Described herein are various technologies generally pertaining to a cloud computing environment, and more specifically pertaining to detection of anomalous behavior by an entity in the cloud computing environment. The cloud computing environment can include network-connected data centers and hardware and software associated therewith. Therefore, the cloud computing environment can include racks of server computing devices, edge routers, switches, etc. The cloud computing environment can provide services to multiple customers, where such services can include compute services, storage services, database services, SaaS, PaaS, IaaS, and/or other suitable services. A customer of the cloud computing environment can be associated with an entity. In an example, the entity can represent hardware and software of the cloud computing environment that is assigned to a customer. Therefore, the entity can be or include a hardware processor, computer readable storage, a virtual machine (and hardware and software associated with the virtual machine), a container (and hardware and software associated with the container), etc. In another example, the entity may be an application that is executed on behalf of the customer. Generally, the entity can be any suitable type of entity whose behavior in the cloud computing environment is desirably monitored.

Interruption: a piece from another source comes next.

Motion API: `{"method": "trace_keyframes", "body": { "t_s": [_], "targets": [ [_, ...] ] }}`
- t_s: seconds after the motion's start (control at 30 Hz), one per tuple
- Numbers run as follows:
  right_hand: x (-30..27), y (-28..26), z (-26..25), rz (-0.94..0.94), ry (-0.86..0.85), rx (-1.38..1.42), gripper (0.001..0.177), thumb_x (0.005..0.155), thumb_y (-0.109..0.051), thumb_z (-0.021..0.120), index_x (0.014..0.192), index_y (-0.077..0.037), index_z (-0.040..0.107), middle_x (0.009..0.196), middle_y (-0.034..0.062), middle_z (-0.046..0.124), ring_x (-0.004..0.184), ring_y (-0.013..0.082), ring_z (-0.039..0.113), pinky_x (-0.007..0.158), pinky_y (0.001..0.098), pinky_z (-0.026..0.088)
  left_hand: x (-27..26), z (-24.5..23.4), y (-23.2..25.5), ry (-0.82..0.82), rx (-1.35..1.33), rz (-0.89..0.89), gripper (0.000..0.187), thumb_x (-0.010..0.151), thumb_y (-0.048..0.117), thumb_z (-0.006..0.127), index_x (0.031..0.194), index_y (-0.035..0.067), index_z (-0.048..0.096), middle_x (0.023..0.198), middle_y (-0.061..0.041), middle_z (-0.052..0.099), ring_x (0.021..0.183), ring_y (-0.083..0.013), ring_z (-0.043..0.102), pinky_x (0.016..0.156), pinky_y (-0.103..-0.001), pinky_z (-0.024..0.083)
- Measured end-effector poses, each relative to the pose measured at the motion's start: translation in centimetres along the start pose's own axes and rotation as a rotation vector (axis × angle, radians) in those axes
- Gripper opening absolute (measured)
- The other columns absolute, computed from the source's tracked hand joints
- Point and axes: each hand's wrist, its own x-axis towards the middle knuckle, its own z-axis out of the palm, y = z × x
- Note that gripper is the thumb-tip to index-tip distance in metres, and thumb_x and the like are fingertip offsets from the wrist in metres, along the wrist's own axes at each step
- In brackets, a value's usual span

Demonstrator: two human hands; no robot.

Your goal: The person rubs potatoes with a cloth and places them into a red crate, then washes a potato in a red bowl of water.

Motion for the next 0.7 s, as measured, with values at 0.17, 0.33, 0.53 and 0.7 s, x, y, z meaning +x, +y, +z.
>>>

In connection with detecting anomalous behavior of an entity, the cloud computing environment executes a computer-executable model that is trained to identify anomalous behavior of the entity. Anomalous behavior can refer to executing a process that is not typically executed by the entity, executing a process a number of times over some time period (where the number of times that the process is executed is anomalous relative to baseline behavior of the entity), accessing a directory that is typically not accessed by or on behalf of the entity, and so forth. The computer-executable model is trained to identify anomalous behavior associated with the entity based upon values of features corresponding to the entity. Features contemplated by the computer-executable model when identifying anomalous behavior of an entity are typically identified by security experts and can include any number of different types of features. Example features include names of processes executed by or on behalf of the entity, names of parents of processes that are executed by or on behalf of the entity, names of directories accessed by or on behalf of the entity, numbers of processing cycles utilized when executing a process or thread by or on behalf of the entity, amount of computer readable storage consumed by data stored by or on behalf of the entity, and so forth.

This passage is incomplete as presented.